● What is being asked:
Taking the first line of the listing as the start and the line containing "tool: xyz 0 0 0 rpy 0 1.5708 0" as the end, reproduce everything in between exactly, both ends included.

● Data shown:
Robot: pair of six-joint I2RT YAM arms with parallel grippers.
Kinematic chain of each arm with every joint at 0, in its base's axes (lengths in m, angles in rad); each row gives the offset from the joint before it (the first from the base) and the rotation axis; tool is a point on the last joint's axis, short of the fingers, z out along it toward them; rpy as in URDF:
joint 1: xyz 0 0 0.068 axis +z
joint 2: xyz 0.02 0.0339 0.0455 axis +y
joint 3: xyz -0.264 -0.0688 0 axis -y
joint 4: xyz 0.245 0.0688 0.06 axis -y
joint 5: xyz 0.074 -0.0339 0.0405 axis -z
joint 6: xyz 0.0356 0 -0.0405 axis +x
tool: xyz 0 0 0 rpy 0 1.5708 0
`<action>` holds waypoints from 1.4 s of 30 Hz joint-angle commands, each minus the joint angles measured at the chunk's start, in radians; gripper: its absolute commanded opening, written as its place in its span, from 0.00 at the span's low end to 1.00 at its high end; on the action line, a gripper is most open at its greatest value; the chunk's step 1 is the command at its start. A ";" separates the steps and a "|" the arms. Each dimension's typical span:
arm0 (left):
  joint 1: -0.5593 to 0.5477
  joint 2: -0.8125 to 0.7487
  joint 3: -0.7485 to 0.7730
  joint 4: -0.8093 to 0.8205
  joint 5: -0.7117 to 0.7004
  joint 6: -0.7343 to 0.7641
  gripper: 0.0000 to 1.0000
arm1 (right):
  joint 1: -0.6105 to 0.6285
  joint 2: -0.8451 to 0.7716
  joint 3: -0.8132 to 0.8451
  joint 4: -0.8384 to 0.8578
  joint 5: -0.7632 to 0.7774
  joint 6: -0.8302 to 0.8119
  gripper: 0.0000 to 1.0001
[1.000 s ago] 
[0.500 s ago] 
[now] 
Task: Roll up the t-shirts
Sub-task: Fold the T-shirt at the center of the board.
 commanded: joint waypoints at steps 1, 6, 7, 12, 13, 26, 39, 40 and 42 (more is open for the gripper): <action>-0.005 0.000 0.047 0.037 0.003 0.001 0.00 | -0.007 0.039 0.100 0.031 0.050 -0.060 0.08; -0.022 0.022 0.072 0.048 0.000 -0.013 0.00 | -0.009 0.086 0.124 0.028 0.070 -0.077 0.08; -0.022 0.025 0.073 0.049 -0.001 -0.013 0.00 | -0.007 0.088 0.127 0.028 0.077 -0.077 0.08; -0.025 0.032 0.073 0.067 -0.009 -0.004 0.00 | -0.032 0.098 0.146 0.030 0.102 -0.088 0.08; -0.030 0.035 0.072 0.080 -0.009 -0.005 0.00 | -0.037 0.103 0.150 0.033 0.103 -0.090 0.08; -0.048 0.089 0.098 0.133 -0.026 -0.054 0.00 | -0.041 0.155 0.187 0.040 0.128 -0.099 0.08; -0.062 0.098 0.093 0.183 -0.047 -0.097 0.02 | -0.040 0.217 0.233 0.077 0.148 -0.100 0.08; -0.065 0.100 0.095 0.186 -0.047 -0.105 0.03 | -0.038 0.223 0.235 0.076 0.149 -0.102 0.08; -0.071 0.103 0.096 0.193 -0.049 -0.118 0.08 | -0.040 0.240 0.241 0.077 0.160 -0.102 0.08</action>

● Output:
Robot: pair of six-joint I2RT YAM arms with parallel grippers.
Kinematic chain of each arm with every joint at 0, in its base's axes (lengths in m, angles in rad); each row gives the offset from the joint before it (the first from the base) and the rotation axis; tool is a point on the last joint's axis, short of the fingers, z out along it toward them; rpy as in URDF:
joint 1: xyz 0 0 0.068 axis +z
joint 2: xyz 0.02 0.0339 0.0455 axis +y
joint 3: xyz -0.264 -0.0688 0 axis -y
joint 4: xyz 0.245 0.0688 0.06 axis -y
joint 5: xyz 0.074 -0.0339 0.0405 axis -z
joint 6: xyz 0.0356 0 -0.0405 axis +x
tool: xyz 0 0 0 rpy 0 1.5708 0

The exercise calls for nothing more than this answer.